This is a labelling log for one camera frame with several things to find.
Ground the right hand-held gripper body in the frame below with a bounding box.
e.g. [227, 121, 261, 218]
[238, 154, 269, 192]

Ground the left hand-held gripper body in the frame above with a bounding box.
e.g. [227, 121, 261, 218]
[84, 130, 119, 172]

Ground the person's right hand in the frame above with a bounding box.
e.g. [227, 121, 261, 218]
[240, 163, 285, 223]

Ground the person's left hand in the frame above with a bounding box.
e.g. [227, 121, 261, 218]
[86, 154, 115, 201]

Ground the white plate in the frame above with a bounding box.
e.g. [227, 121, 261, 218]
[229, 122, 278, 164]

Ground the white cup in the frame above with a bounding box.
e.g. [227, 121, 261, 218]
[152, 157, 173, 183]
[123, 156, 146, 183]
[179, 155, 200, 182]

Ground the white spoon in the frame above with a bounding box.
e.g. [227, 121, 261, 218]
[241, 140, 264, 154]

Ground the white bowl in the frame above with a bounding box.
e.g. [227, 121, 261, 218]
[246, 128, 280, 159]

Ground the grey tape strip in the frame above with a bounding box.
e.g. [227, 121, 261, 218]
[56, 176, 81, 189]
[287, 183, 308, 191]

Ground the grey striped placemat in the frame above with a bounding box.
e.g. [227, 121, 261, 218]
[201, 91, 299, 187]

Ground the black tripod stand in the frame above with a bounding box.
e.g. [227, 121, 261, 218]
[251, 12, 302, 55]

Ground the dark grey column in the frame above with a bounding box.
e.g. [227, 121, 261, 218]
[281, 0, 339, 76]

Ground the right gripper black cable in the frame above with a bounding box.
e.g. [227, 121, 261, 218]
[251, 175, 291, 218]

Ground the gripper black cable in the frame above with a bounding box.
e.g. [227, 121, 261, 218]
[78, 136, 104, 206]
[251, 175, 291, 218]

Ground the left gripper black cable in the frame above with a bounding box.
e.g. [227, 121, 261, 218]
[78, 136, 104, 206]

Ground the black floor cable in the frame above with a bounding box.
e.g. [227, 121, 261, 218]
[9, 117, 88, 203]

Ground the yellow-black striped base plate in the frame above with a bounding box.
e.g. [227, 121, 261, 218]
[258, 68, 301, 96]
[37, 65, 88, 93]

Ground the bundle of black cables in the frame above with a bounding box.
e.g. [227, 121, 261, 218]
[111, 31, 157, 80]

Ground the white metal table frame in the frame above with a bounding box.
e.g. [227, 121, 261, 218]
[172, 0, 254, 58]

==*==

_Task instructions_. Could you copy every line from the records that has "white" in it?

_Written reply_.
Ground the white plate in the frame above with a bounding box.
Ground the white cup in the frame above with a bounding box.
Ground the white spoon in the frame above with a bounding box.
Ground the white bowl in the frame above with a bounding box.
Ground the white metal table frame in the frame above with a bounding box.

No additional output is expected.